During the main experiment, sub-factors that affect the durability of the wall elements were also investigated to understand this issue more comprehensively. For example, the effect of humidity on the first natural frequencies and transit times of ultrasonic waves was investigated. The finding of this sub-work was to determine the parabolic dependence of the quantities determined by non-destructive methods on the moisture content of the elements. In many papers, a linear dependence is assumed, but in this case, significant errors can be made. Results from this sub-experiment were published in [30]. Another sub-research was to monitor the changes in first natural frequencies and transit times as a function of the number of freeze cycles. In the framework of this work, three possible types of sample defects were determined [18].

3. Results

From initial measurements made on site, it was found that the transit time of ultrasonic waves could not be used as a satisfactory metric for assessing likely durability (resistance to freezing cycles). Figure 9 shows the relationship between the resonant frequency and the velocity of longitudinal ultrasonic waves (p-wave) measured per length of brick in the dried state. The colour shows the number of cycles that each brick lasted before destruction. A dominant diagonal can be observed in the data, which confirms that these observed parameters are correlated; however, in terms of the distribution of bricks that have lasted 25 cycles or more, there is significant mixing with bricks that have already disintegrated after 5–10 cycles. At the same time, a non-negligible number of dependencies can be observed that lie outside the main diagonal, which could be called anomalies. Looking at a similar dependence of water absorption on ultrasound velocity in Figure 10, it can be seen that the average ultrasound velocity lies in the range of 1600–3000 m−s−1 and the bricks are mixed throughout the observed range of freezing cycles.
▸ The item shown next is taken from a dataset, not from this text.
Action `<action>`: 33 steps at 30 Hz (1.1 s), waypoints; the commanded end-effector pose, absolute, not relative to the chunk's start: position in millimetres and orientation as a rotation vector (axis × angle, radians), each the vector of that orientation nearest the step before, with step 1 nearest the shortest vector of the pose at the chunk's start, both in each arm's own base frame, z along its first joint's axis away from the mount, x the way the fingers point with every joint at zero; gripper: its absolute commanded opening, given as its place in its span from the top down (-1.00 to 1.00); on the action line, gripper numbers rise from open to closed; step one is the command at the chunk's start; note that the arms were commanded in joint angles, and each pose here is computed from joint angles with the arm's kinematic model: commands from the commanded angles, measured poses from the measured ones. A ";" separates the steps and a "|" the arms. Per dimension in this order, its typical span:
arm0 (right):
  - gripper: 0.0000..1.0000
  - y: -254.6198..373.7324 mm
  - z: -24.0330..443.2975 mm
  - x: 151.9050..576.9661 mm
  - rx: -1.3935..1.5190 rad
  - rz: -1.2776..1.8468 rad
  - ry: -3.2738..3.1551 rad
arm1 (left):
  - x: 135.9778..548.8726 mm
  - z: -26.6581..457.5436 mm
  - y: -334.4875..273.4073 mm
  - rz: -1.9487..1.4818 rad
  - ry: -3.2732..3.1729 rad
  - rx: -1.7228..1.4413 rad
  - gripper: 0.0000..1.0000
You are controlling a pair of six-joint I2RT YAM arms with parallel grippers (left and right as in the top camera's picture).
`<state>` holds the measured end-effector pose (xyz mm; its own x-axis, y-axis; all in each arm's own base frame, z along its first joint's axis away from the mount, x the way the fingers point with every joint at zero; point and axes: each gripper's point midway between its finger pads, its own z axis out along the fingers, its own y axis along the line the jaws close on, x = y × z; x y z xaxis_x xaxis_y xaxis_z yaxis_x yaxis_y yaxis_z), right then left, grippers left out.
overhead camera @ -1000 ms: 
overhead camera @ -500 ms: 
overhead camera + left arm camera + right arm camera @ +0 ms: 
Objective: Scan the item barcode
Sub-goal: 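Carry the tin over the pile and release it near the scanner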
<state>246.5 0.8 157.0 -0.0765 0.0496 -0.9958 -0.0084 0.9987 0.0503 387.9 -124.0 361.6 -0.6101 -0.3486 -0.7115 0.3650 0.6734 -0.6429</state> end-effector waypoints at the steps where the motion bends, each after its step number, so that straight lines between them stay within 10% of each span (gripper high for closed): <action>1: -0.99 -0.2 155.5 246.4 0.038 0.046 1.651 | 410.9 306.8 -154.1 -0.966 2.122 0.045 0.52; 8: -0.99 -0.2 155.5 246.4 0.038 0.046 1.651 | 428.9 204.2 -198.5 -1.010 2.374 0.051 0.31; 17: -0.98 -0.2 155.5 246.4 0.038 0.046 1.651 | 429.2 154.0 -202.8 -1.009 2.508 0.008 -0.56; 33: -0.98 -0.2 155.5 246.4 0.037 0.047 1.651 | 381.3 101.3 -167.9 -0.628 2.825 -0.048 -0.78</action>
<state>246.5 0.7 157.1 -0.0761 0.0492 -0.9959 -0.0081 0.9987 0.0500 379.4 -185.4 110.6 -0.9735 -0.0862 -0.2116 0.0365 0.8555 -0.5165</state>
On the other hand, the majority of the measured bricks had a value of absorption A ranging from 12–24%, with an insignificant correlation with ultrasonic velocity, as shown in Figure 11. For the same value of water absorption, there is a brick with both the highest and the lowest durability (lifetime) expressed in the number of freeze cycles. Thus, it can be concluded that the probable lifetime of the brick under consideration cannot be reliably predicted from common parameters such as dominant frequency, ultrasonic velocity, or absorption rate.
Bricks were divided into different classes based on their durability interpreted by a count of F-T cycles, which the bricks withstand in the automatic freezer at set conditions described in Section 2 Materials and Methods. Each class is shown in Figure 12.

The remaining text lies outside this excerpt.